2. Complexity in O(nlogn)
Merge sort
Basically, it is a divide and conquer problem.
Recursive base is: if n == 1, return;
else,
- merge sort the left half list;
- merge sort the right half list;
- combine left and right list.
Last combination is linear operation but with extra memory Theta(n).
Usually used as the basis of many external sorting algorithms where the intermediate results or many files need to be combined.
merge sort in LinkedList without head.
Node* mergesortList(Node* head) {
int n = 0, count = 1;
Node *p, *q, *temp, *temphead, *pprev;
for (p = head; p != NULL; p=p->pNext) {
n++;
}
if (n == 1) {
return head;
}
for (p = head, q = head; count < n/2; ) {
q = q->pNext;
count++;
}
temp = q->pNext;
q->pNext = NULL;
q = temp;
p = mergesortList(p);
q = mergesortList(q);
temphead = new Node(0);
temphead->pNext = p;
pprev = temphead;
while (p != NULL && q != NULL) {
if (p->data > q->data) {
temp = q->pNext;
q->pNext = p;
pprev->pNext = q;
pprev = q;
q = temp;
}
else {
pprev = p;
p = p->pNext;
}
}
if (p == NULL) {
pprev->pNext = q;
}
return temphead->pNext;
}
Quick sort
First, quick sort is still a divide and conquer problem, and its average running time is of O(nlogn), however, the worst case can be O(n^2). In order to avoid worst case, we need to pick up the pivot carefully.
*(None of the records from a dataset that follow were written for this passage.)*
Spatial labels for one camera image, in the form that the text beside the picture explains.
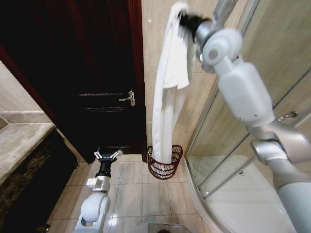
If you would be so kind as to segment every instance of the laundry basket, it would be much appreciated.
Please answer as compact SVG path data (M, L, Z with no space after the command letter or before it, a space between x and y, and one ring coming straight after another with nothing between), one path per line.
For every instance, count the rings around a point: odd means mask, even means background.
M181 157L183 156L183 149L179 145L172 146L172 162L170 164L163 164L156 161L152 157L153 148L152 146L148 147L148 169L150 173L161 180L166 180L172 177L179 164Z

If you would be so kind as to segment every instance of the door handle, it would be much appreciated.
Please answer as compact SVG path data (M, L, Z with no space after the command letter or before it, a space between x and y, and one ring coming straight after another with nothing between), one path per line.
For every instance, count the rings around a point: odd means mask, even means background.
M131 101L131 106L134 107L134 106L135 106L134 91L129 91L128 95L129 95L129 97L127 97L127 98L125 98L125 99L119 99L119 101L130 100L130 101Z

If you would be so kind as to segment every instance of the glass shower door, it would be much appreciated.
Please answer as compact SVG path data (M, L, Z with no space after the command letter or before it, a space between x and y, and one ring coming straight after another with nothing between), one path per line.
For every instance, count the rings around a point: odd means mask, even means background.
M274 113L311 136L311 2L261 0L244 34L242 57L258 68ZM272 186L272 174L250 148L253 139L220 93L210 98L187 154L194 181L229 232L295 232ZM298 165L310 172L307 164Z

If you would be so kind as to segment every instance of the door frame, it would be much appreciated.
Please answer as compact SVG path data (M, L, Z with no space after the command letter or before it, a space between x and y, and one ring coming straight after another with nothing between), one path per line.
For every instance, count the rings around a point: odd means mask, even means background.
M141 142L141 155L143 162L147 162L147 133L146 133L146 106L145 106L145 82L144 82L144 61L143 61L143 39L142 39L142 19L141 19L141 1L127 0L129 10L129 20L132 32L132 47L133 47L133 63L137 85L137 93L135 93L136 106L138 108L138 134ZM45 114L52 122L62 130L62 124L49 107L42 99L37 90L30 84L27 77L20 71L17 64L13 61L6 50L0 45L0 60L25 88L30 96L36 101Z

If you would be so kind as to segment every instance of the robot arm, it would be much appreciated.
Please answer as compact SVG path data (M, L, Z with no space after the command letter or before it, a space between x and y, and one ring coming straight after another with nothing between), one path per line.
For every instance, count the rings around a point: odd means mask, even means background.
M240 56L241 34L223 29L236 2L218 1L213 21L182 15L180 24L192 32L202 69L218 75L219 91L233 116L257 138L251 146L258 160L272 170L276 191L295 229L309 233L311 176L298 171L292 163L309 161L311 147L294 127L275 120L270 95L257 69Z
M91 188L91 195L84 200L74 233L102 233L106 215L110 208L111 165L123 154L118 150L114 154L100 154L99 148L94 152L101 163L95 178L88 179L86 185Z
Random selection or pick up the median of the list is really expensive operation. Our recommendation is pick up the median of first, middle and last element, which is practical.
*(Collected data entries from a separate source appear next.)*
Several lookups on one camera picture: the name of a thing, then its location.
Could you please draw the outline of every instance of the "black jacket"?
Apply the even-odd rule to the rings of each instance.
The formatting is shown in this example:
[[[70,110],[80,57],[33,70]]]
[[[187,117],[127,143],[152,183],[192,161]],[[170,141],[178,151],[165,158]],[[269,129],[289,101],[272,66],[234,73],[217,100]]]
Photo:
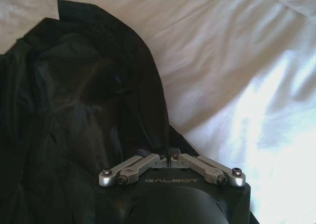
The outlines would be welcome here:
[[[197,155],[141,38],[97,6],[58,9],[0,57],[1,224],[95,223],[102,169],[170,145]]]

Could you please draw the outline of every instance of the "metal hinge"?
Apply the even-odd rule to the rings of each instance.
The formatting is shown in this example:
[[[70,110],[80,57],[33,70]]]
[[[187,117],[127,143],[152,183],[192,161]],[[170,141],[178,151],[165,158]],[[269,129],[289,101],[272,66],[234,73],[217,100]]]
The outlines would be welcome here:
[[[177,153],[170,161],[171,168],[190,168],[202,175],[210,184],[222,185],[228,182],[235,187],[243,187],[246,184],[246,175],[239,168],[230,169],[205,156],[193,157],[186,153]],[[116,183],[132,184],[137,182],[139,177],[150,168],[167,168],[167,159],[154,153],[145,158],[133,156],[116,167],[101,172],[99,184],[104,187]]]

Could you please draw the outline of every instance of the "bed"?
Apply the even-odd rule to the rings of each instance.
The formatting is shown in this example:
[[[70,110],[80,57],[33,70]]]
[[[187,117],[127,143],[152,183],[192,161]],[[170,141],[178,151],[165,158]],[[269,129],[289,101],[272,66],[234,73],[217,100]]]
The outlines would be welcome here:
[[[150,48],[170,123],[201,154],[240,167],[262,224],[316,223],[316,0],[74,0]],[[0,54],[56,0],[0,0]]]

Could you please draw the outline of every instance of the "silver metal link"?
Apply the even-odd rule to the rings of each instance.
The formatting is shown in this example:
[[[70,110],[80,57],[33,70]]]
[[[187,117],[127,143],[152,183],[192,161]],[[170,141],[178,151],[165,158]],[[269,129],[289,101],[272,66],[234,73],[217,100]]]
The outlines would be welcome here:
[[[212,160],[212,159],[209,159],[205,156],[198,156],[197,157],[198,160],[200,160],[201,162],[209,165],[209,166],[212,166],[212,167],[216,167],[220,170],[222,170],[225,175],[228,177],[228,181],[229,181],[229,184],[232,185],[232,186],[235,186],[235,187],[243,187],[245,186],[246,184],[246,175],[244,173],[241,173],[240,175],[236,176],[236,175],[233,175],[233,172],[230,168]]]
[[[150,154],[130,167],[121,170],[120,176],[126,177],[126,185],[138,181],[138,178],[149,168],[162,168],[166,166],[166,158],[161,159],[158,154]]]
[[[108,187],[115,185],[117,182],[117,178],[119,175],[119,172],[124,169],[125,167],[131,166],[135,164],[136,162],[143,159],[141,156],[133,156],[130,159],[122,162],[121,164],[115,166],[112,168],[112,172],[109,175],[106,175],[103,171],[99,174],[99,185]]]

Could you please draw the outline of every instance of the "wrinkled white sheet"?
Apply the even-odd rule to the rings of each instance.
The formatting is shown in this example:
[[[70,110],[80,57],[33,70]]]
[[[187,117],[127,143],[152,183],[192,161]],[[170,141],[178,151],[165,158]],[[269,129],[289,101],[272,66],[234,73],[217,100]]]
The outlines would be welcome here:
[[[260,223],[316,223],[316,0],[75,1],[144,39],[171,124],[243,169]],[[56,0],[0,0],[0,53],[43,17]]]

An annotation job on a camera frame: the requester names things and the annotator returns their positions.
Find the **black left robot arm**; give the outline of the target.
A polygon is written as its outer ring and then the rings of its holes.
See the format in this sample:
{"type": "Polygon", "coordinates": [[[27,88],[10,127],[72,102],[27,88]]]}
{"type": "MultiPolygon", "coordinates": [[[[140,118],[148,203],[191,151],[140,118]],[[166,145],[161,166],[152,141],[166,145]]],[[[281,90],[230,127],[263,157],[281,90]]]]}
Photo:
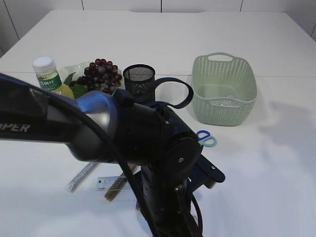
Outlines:
{"type": "Polygon", "coordinates": [[[117,163],[156,237],[199,237],[202,221],[190,211],[197,201],[189,184],[201,156],[198,136],[175,114],[177,105],[91,91],[78,99],[45,91],[2,74],[0,136],[5,140],[65,144],[80,161],[117,163]]]}

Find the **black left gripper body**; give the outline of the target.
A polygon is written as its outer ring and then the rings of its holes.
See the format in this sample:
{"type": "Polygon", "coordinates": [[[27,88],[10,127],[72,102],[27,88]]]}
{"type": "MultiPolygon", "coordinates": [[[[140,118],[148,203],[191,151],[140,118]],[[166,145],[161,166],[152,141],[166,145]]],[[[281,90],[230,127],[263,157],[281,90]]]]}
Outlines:
{"type": "Polygon", "coordinates": [[[193,191],[204,184],[202,175],[159,177],[152,170],[141,170],[138,184],[158,230],[155,237],[202,236],[201,210],[193,195],[193,191]]]}

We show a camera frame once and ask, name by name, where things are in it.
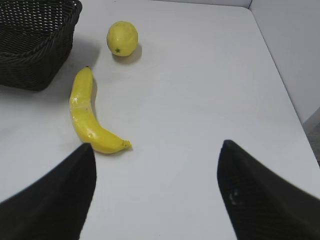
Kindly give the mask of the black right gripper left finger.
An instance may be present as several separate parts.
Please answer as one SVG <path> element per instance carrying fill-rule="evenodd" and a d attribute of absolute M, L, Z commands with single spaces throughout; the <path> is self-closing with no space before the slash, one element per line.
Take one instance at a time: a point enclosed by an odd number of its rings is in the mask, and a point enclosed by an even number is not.
<path fill-rule="evenodd" d="M 2 240 L 78 240 L 97 182 L 84 143 L 39 180 L 0 204 Z"/>

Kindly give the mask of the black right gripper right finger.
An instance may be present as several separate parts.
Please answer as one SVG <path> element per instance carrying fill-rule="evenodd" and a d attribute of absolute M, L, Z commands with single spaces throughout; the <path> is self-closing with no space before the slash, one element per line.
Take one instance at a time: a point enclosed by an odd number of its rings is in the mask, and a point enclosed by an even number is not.
<path fill-rule="evenodd" d="M 217 182 L 239 240 L 318 240 L 320 200 L 225 140 Z"/>
However, for a short list, as we said before, insertion sort is more effective. Our solution is, using quick sort for large lists, but switch to insertion sort when the size is less than a cutoff value.
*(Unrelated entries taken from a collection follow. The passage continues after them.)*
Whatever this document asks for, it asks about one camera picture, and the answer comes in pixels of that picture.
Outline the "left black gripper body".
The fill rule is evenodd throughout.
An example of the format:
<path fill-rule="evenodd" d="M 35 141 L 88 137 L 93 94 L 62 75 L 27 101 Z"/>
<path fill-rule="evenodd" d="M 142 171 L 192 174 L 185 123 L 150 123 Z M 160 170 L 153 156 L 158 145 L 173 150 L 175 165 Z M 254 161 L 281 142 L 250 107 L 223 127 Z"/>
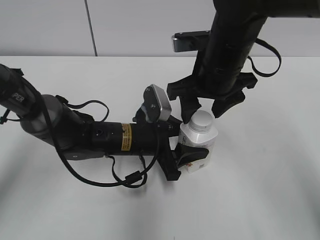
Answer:
<path fill-rule="evenodd" d="M 166 121 L 148 123 L 146 114 L 141 109 L 132 120 L 132 154 L 156 155 L 166 180 L 177 181 L 181 172 L 178 170 L 169 138 L 179 135 L 182 121 L 170 115 Z"/>

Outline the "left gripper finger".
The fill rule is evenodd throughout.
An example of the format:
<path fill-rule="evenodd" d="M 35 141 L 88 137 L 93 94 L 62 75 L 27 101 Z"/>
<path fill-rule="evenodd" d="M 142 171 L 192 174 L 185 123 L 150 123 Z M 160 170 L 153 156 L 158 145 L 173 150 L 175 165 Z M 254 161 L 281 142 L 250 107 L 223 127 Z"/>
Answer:
<path fill-rule="evenodd" d="M 193 163 L 197 160 L 205 159 L 209 150 L 203 147 L 192 147 L 178 143 L 174 149 L 174 160 L 177 168 Z"/>

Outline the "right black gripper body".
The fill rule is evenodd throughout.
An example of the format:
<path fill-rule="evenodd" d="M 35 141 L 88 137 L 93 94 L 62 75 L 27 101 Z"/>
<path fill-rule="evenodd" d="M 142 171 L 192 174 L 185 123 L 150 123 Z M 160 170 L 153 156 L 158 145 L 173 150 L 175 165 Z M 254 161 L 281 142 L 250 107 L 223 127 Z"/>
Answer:
<path fill-rule="evenodd" d="M 231 95 L 241 92 L 244 88 L 253 89 L 257 82 L 258 80 L 253 73 L 241 72 L 230 90 L 226 93 L 215 93 L 210 91 L 211 88 L 202 87 L 194 75 L 189 75 L 179 81 L 169 83 L 166 93 L 170 101 L 176 100 L 177 97 L 225 100 Z"/>

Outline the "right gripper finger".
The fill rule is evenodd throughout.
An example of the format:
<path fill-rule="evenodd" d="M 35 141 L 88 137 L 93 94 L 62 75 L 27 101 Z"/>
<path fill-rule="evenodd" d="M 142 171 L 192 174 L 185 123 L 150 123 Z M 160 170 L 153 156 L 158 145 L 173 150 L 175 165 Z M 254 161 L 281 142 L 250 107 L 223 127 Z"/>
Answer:
<path fill-rule="evenodd" d="M 195 96 L 180 96 L 181 118 L 184 124 L 188 124 L 194 113 L 201 108 L 199 100 Z"/>
<path fill-rule="evenodd" d="M 213 104 L 211 111 L 214 117 L 217 119 L 221 117 L 230 108 L 242 103 L 245 100 L 245 94 L 242 90 L 233 93 L 225 99 L 216 99 Z"/>

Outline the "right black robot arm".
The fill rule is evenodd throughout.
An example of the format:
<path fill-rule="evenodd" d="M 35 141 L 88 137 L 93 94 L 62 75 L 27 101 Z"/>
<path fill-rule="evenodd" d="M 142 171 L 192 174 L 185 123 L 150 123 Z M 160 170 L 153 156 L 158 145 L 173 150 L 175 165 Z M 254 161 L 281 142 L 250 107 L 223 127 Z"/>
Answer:
<path fill-rule="evenodd" d="M 268 18 L 318 18 L 317 0 L 216 0 L 210 30 L 178 32 L 172 36 L 176 53 L 196 51 L 192 74 L 168 84 L 170 100 L 179 99 L 181 118 L 188 123 L 200 108 L 199 99 L 211 99 L 214 117 L 245 100 L 243 89 L 252 89 L 257 76 L 267 77 L 254 69 L 243 73 L 254 44 L 275 51 L 259 39 Z"/>

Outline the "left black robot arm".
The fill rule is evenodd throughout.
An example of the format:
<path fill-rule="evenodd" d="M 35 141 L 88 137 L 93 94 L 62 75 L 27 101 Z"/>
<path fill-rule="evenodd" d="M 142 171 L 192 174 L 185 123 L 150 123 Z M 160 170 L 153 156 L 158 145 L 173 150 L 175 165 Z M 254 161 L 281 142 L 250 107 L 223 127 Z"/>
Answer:
<path fill-rule="evenodd" d="M 159 163 L 166 179 L 176 181 L 183 165 L 206 158 L 205 147 L 178 143 L 181 121 L 173 117 L 165 92 L 152 84 L 143 94 L 143 103 L 131 123 L 100 121 L 80 112 L 59 95 L 41 94 L 19 68 L 0 67 L 0 104 L 7 113 L 15 113 L 28 134 L 55 147 L 70 169 L 70 161 L 115 156 L 151 156 Z"/>

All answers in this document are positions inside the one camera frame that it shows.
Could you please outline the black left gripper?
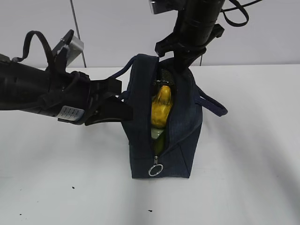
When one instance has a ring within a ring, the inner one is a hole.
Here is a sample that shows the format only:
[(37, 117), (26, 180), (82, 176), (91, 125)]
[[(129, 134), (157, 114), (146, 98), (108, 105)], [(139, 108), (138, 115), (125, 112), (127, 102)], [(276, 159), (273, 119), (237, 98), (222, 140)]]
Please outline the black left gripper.
[(133, 119), (131, 106), (118, 99), (122, 81), (107, 78), (91, 80), (85, 73), (74, 71), (63, 76), (66, 82), (42, 96), (45, 105), (41, 115), (55, 117), (74, 125), (94, 125)]

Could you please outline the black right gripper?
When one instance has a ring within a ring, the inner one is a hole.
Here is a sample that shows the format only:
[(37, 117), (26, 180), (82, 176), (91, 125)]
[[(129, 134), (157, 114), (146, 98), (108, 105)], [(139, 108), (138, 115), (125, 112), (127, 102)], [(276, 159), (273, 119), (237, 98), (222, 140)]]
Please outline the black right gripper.
[(224, 33), (216, 21), (224, 4), (223, 0), (179, 0), (173, 32), (156, 43), (159, 57), (173, 51), (174, 69), (181, 73), (206, 53), (206, 46)]

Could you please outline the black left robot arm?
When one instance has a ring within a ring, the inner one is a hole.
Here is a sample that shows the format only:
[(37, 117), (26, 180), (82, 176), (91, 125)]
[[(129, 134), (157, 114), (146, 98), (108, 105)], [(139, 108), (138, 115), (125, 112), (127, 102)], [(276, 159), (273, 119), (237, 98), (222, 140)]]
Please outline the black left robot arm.
[(122, 122), (132, 107), (118, 96), (122, 82), (114, 77), (91, 80), (80, 71), (52, 74), (0, 56), (0, 109), (57, 118), (74, 125)]

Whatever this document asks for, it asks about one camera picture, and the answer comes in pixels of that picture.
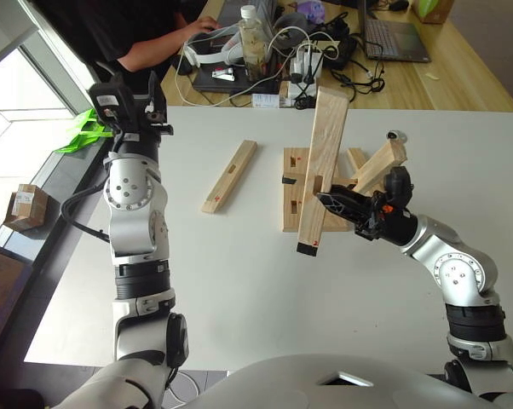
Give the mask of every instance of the sticker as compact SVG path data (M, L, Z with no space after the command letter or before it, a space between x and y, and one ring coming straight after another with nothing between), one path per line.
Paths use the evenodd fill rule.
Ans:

A cutoff value is usually 10 to 20, and using a cutoff can help to remove the problem of get median of three partitions of a list with less than three elements.
Basic algorithm:
1. select the pivot p, and swap it to the last element of the list. i = 0, j = n-2;
2. scan from the left, using index i, until find the element q, q>p ;
3. scan from the right, using index j, until find the element r, r < p;
4. if i >= j, swap p to position i, and divide the original list into two sublists, one is from 0 to j, the other one is from i+1 to n-1;
5. if i < j, swap value in i and j, and go on step 2 and 3, until the condition in step 4 is satisfied.
quick sort in array:
vector<int>& quicksort(vector<int>& nums, int begin, int end) {
int n = end - begin + 1;
if (n == 1) return nums;
int temp;
if (n == 2) {
if (nums[begin] > nums[end]) {
temp = nums[begin];
nums[begin] = nums[end];
nums[end] = temp;
}
return nums;
}
int pivot;
int first=nums[begin], middle=nums[(end)/2], last=nums[end];
if ((first - middle)*(first - last) <= 0) {
pivot = first;
nums[begin] = last;
nums[end] = pivot;
}
if ((middle - first)*(middle - last) <= 0) {
pivot = middle;
nums[end/2] = last;
nums[end] = pivot;
}
if ((last - middle)*(last - first) <= 0) {
pivot = last;
nums[end] = pivot;
}
int i=begin, j=end -1;
while ( i < j ) {
while (i < end) {
if (nums[i] > pivot)
break;
else
i++;
}
while (j >= begin) {
if (nums[j] <= pivot)
break;
else
j--;
}
if (i < j) {
temp = nums[i];
nums[i] = nums[j];
nums[j] = temp;
}
else {
nums[end] = nums[i];
nums[i] = pivot;
}
}
if (j>=begin)
nums = quicksort(nums, begin, j);
if (i<end)
nums = quicksort(nums, i+1, end);
return nums;
}
In this quick sort code sample, I picked the median of first, middle and last element in array to be my pivot in order to avoid time limit exceeded; also, I just operated recursion on the array by passing positions of begin and end to be parameters, in order to save memory. Both of this two points are important, or you will fail anywhere.